Research Communications Librarian Lane Medical Library, Stanford School of Medicine, Stanford University Mountain View, California
Objectives: One essential, yet time-consuming, phase in the systematic review process is identifying duplicate citations as searches are conducted comprehensively across multiple bibliographic databases. Although reference management programs contain algorithms designed to identify and remove duplicate records, literature suggests inconsistency in its success. This study seeks to evaluate the effectiveness of the duplication function in the commercial programs, EndNote and Covidence.
Methods: A sample systematic review search string is designed and translated in the databases Embase (Elsevier) and MEDLINE (Ovid) with a total of 4070 records extracted. Three duplication methods are applied to test the effectiveness of the duplication functions. First, the auto-duplication function in EndNote is used. Second, the systematic EndNote duplication method developed by Bramer et al. (2016) is tested. Lastly, the auto-duplication in Covidence is assessed. Total number of duplicates found, false positives, and false negatives are recorded for each method and calculated for its accuracy.
Results: Preliminary assessments are favorable to Bramer et al. (2016)’s systematic method of duplicate record identification in EndNote.
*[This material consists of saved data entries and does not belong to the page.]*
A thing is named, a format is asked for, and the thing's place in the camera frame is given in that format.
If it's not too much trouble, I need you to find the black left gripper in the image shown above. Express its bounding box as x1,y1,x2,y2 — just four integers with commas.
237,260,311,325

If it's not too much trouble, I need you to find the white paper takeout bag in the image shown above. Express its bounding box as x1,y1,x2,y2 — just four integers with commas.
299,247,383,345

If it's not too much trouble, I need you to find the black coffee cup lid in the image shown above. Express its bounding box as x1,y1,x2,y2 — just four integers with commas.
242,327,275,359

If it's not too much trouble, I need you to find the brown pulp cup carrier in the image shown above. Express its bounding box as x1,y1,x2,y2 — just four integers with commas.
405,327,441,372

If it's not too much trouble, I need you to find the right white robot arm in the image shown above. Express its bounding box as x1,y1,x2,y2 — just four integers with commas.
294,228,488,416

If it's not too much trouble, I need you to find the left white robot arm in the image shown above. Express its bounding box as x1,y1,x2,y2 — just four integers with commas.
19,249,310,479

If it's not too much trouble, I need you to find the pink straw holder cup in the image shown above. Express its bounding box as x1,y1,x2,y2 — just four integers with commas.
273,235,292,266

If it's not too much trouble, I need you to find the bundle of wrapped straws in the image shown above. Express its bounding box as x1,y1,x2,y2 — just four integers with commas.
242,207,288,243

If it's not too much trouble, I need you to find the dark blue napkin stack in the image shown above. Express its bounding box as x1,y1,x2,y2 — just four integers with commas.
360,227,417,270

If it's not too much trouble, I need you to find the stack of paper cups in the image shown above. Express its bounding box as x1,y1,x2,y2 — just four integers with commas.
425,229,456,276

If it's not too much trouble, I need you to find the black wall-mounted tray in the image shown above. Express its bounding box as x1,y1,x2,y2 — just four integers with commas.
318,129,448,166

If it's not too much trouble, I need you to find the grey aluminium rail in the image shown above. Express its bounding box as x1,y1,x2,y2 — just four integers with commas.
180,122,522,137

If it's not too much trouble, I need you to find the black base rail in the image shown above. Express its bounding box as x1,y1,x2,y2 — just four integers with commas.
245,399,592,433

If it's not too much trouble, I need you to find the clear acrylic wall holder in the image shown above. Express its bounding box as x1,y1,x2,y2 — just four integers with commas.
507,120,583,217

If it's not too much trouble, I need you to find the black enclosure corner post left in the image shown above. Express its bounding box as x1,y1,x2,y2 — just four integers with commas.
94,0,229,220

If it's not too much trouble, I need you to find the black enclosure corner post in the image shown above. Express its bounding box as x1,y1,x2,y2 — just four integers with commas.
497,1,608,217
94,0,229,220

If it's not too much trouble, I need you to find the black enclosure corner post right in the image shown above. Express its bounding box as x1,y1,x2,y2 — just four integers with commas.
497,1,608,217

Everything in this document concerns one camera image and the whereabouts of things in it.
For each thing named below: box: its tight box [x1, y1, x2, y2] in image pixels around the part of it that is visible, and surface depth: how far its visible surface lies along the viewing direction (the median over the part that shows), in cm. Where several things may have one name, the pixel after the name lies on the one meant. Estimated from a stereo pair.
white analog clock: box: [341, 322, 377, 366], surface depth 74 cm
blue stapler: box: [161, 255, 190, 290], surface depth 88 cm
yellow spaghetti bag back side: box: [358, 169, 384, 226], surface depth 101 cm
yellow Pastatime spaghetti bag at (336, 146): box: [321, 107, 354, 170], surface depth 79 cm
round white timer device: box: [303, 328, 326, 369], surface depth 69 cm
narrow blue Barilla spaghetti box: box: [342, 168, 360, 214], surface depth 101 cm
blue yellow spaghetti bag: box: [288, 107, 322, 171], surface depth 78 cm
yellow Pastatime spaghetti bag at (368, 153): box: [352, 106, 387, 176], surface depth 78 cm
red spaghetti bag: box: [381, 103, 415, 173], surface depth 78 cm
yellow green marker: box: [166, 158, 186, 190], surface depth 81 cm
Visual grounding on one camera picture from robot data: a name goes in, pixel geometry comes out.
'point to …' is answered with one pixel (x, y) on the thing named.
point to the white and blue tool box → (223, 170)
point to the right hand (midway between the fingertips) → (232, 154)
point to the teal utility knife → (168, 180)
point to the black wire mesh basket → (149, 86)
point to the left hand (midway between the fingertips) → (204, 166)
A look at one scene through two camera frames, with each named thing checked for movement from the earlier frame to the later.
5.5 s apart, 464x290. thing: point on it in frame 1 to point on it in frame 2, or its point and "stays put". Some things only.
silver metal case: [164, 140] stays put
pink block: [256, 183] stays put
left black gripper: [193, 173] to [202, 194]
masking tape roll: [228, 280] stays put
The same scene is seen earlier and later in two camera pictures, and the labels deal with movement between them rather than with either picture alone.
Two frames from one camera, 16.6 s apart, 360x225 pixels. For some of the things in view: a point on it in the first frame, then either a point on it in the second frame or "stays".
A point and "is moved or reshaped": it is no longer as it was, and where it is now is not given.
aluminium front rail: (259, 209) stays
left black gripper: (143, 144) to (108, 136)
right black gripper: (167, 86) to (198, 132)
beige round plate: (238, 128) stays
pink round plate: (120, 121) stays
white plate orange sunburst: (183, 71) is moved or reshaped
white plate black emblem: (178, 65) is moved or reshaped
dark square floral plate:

The auto-duplication features in both EndNote and Covidence are limited in its success to correctly identify all duplicate records.
Conclusions: While Covidence has the potential to greatly facilitate the screening and review of citations for systematic reviews, it lacks rigor and advanced de-duplication features. A citation management program, such as EndNote, may better facilitate in identifying duplicates following Bramer et al. (2016)’s method, paired with manual screening. Both commercial programs have strengths and limitations in successfully identifying all duplicates. They can be used in combination to support different stages of the systematic review process.